Where the string "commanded" occurs in a line of the data below, that line should be copied.

DATA EXTRACT
···

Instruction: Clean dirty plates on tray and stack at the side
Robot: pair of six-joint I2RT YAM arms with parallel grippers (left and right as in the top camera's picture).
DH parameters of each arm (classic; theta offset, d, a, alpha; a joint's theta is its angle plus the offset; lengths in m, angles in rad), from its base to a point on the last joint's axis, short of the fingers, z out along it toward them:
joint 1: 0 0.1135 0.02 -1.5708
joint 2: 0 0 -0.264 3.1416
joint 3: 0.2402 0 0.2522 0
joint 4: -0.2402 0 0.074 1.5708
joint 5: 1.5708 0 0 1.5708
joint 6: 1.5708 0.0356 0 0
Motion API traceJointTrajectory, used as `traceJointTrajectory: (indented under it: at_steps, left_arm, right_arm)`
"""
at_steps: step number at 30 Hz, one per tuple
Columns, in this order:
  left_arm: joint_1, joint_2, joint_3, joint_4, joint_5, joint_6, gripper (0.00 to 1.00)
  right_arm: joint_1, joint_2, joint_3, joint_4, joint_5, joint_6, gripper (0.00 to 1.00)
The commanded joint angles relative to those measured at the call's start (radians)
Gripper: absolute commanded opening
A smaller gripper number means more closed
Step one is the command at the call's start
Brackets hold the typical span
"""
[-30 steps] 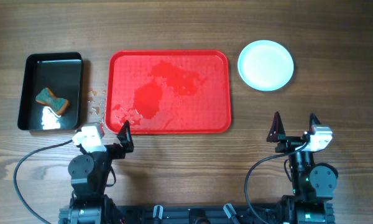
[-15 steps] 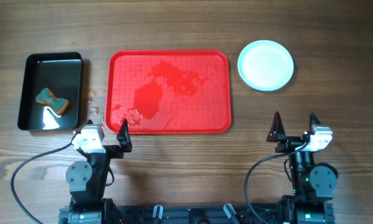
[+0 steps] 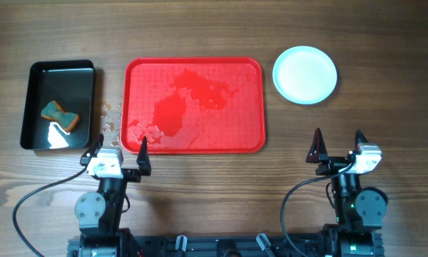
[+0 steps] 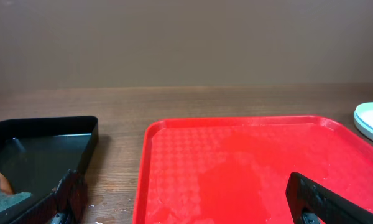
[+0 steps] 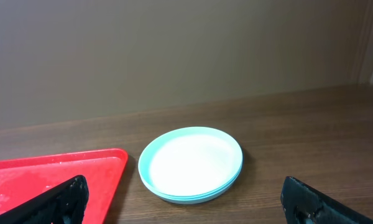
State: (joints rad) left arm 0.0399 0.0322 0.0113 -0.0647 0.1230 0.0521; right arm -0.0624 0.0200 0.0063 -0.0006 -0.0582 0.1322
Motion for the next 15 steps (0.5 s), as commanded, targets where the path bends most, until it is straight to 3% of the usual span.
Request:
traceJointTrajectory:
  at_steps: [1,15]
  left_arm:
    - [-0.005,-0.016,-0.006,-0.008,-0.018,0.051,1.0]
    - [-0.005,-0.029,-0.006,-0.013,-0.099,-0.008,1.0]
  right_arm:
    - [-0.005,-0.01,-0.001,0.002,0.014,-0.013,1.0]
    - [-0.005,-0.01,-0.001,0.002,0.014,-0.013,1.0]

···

RESPONSE
The commanded joint angles relative to those measured at the call's start (radians)
Gripper: absolute commanded opening
Motion for the next 15 steps (0.5 s), as commanded, targets where the path bends most, until it is straight to 3% of the usual span.

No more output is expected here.